■ Task goal ■
Compute how many lines in the data below hold the word "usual", then report that number with nothing else.

■ Information shown ■
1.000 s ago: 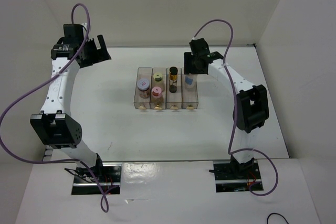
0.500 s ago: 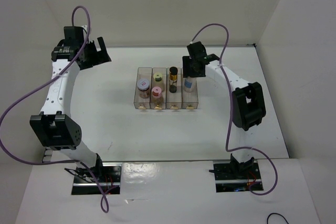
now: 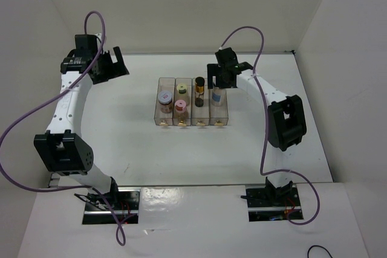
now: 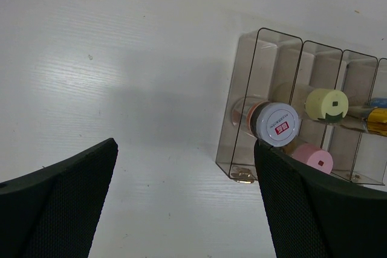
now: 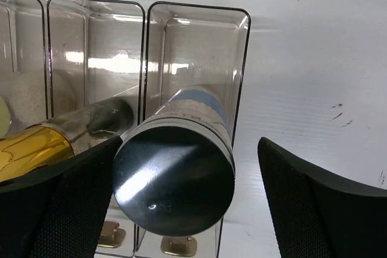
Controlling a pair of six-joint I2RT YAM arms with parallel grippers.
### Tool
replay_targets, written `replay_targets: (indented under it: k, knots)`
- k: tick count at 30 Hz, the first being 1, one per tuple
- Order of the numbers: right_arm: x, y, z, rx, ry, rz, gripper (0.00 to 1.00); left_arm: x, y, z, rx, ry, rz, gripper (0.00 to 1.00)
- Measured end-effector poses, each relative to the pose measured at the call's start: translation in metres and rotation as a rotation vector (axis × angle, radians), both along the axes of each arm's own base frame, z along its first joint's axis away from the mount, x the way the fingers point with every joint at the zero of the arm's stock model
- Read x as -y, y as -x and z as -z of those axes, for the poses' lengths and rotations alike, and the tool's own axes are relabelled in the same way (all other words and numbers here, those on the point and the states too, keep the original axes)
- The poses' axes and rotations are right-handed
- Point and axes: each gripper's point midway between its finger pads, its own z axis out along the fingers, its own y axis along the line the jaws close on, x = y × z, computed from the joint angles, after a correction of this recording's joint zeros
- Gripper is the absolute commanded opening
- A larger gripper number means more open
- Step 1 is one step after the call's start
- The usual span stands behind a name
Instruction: Organize the condiment bottles
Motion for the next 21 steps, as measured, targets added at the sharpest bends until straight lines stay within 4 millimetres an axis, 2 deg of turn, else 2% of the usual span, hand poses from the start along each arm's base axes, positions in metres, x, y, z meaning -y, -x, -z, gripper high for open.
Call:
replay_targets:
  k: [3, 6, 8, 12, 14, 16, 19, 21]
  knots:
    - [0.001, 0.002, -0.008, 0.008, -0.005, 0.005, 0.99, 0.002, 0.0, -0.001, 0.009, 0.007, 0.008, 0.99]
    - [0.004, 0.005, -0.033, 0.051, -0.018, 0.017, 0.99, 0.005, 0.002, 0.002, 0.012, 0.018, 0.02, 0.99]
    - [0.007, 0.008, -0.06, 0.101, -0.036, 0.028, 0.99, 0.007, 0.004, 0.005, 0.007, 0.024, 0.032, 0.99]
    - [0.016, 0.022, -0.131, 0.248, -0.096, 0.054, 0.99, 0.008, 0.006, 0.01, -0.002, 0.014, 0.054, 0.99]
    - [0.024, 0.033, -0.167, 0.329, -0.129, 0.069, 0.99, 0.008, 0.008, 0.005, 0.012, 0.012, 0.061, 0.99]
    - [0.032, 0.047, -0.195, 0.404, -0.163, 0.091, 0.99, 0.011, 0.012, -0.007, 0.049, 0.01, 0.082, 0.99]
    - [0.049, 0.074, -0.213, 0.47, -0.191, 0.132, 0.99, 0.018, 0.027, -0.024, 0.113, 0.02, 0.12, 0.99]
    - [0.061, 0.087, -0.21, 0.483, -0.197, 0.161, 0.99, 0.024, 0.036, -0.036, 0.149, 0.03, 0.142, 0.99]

■ Exercise output ■
2